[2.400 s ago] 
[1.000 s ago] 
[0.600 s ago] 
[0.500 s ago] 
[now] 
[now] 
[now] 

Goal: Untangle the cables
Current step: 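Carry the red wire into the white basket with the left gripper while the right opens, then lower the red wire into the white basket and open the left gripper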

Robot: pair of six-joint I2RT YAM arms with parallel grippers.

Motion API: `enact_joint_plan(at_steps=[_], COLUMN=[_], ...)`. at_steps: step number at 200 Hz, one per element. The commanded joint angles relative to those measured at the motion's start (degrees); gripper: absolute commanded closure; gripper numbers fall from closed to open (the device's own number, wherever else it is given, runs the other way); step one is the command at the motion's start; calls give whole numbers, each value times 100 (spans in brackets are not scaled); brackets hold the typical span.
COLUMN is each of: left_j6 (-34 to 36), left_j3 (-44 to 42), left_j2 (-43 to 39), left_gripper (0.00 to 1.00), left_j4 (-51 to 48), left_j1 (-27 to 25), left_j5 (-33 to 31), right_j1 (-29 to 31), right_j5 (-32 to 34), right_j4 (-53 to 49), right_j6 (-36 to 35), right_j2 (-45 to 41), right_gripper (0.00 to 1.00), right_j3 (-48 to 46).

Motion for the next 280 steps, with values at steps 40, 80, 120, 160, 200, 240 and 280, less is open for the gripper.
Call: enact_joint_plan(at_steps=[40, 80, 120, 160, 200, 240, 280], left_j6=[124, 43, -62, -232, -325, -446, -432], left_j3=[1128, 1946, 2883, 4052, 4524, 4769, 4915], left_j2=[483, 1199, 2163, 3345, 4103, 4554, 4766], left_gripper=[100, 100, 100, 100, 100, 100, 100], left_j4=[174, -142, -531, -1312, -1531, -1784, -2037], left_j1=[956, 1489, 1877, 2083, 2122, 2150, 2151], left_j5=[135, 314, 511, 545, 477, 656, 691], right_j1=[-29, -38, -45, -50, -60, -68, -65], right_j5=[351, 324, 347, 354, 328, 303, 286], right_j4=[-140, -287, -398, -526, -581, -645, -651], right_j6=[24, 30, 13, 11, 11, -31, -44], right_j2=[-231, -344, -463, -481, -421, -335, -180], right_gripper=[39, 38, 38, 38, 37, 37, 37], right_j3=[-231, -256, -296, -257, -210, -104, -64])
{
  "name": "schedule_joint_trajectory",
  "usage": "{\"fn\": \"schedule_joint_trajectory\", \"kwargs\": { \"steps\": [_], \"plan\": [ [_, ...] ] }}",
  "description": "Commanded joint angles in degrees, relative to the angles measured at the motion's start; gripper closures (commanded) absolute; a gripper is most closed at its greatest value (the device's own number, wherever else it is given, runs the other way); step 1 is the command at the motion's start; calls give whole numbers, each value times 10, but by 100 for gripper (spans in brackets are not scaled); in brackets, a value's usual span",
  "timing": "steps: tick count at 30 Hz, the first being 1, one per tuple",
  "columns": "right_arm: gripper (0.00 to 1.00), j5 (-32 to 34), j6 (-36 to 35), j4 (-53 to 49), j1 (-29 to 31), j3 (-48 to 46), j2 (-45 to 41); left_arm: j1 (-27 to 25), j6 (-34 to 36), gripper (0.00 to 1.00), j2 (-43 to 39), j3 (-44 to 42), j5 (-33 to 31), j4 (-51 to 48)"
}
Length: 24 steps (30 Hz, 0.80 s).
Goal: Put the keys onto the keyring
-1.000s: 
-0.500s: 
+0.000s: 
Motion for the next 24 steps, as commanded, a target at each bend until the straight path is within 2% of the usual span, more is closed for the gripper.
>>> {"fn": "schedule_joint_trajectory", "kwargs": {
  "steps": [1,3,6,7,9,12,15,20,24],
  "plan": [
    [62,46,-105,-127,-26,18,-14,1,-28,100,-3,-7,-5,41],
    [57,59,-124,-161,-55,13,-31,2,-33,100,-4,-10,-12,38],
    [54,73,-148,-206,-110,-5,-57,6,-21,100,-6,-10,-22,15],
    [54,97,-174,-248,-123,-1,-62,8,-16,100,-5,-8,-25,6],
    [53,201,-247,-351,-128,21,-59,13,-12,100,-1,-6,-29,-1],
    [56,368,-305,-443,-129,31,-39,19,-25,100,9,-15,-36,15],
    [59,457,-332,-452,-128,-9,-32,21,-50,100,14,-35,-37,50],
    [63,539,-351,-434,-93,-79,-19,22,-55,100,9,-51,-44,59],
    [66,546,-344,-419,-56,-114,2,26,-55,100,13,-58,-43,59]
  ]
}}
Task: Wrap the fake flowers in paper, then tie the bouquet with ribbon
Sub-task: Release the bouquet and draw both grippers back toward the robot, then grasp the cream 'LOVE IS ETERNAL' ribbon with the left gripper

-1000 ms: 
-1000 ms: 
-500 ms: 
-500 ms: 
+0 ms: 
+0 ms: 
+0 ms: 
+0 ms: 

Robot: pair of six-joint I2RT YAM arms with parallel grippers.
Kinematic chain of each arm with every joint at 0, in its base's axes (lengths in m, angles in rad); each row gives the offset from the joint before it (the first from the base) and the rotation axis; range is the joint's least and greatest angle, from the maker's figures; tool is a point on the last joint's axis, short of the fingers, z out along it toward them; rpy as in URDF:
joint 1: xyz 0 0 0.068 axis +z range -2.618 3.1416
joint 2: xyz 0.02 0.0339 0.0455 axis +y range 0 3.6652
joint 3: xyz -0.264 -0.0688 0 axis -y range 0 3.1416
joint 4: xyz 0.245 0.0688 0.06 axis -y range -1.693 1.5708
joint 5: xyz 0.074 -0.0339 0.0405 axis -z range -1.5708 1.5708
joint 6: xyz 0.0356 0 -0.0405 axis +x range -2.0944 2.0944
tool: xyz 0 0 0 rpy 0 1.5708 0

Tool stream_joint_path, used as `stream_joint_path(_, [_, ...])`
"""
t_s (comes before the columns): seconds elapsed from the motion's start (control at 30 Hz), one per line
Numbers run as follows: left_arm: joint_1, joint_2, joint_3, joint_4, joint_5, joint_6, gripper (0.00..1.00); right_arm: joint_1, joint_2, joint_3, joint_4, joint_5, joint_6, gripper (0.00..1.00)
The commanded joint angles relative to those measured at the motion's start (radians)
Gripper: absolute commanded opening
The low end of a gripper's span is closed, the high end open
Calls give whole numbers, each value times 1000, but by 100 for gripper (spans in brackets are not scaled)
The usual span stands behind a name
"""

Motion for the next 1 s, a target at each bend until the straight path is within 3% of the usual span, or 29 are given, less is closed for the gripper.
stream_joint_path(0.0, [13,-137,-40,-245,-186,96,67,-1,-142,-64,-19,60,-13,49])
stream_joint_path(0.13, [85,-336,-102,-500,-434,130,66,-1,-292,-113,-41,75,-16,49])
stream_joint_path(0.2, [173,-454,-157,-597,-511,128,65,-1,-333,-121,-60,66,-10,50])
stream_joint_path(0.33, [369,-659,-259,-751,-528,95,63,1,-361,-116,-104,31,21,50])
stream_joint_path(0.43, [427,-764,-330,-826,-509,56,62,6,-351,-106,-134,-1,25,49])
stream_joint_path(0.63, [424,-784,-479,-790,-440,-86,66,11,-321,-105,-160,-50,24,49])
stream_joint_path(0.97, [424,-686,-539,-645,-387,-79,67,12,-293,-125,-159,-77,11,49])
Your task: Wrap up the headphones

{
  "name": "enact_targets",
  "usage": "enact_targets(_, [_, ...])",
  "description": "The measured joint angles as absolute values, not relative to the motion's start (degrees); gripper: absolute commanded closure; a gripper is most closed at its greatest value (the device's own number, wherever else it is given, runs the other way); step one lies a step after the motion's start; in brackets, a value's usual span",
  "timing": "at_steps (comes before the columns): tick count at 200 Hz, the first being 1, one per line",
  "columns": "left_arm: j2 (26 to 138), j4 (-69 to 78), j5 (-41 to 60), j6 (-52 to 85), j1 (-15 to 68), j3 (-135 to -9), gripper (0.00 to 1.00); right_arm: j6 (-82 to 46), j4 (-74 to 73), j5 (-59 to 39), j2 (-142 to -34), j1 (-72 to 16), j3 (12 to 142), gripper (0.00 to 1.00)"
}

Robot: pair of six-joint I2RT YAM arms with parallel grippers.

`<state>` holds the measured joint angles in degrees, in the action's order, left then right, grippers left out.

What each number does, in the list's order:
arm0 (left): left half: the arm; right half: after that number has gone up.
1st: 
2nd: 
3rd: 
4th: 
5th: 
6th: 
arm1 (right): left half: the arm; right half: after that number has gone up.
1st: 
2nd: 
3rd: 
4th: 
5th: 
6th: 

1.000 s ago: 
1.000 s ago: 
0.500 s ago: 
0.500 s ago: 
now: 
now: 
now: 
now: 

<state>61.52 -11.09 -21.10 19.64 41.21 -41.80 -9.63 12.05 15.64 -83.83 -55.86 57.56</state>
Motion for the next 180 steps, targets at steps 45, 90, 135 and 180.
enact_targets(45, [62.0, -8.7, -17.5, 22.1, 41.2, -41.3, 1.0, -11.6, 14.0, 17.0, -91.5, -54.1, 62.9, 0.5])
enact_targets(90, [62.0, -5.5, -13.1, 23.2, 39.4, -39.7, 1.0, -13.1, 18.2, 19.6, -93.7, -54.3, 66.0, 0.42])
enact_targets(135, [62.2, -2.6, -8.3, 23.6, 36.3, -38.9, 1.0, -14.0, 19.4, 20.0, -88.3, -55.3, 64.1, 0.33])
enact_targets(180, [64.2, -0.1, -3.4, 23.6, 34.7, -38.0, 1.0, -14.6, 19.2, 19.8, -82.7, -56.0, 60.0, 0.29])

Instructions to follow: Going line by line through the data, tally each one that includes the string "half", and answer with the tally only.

Answer space: 2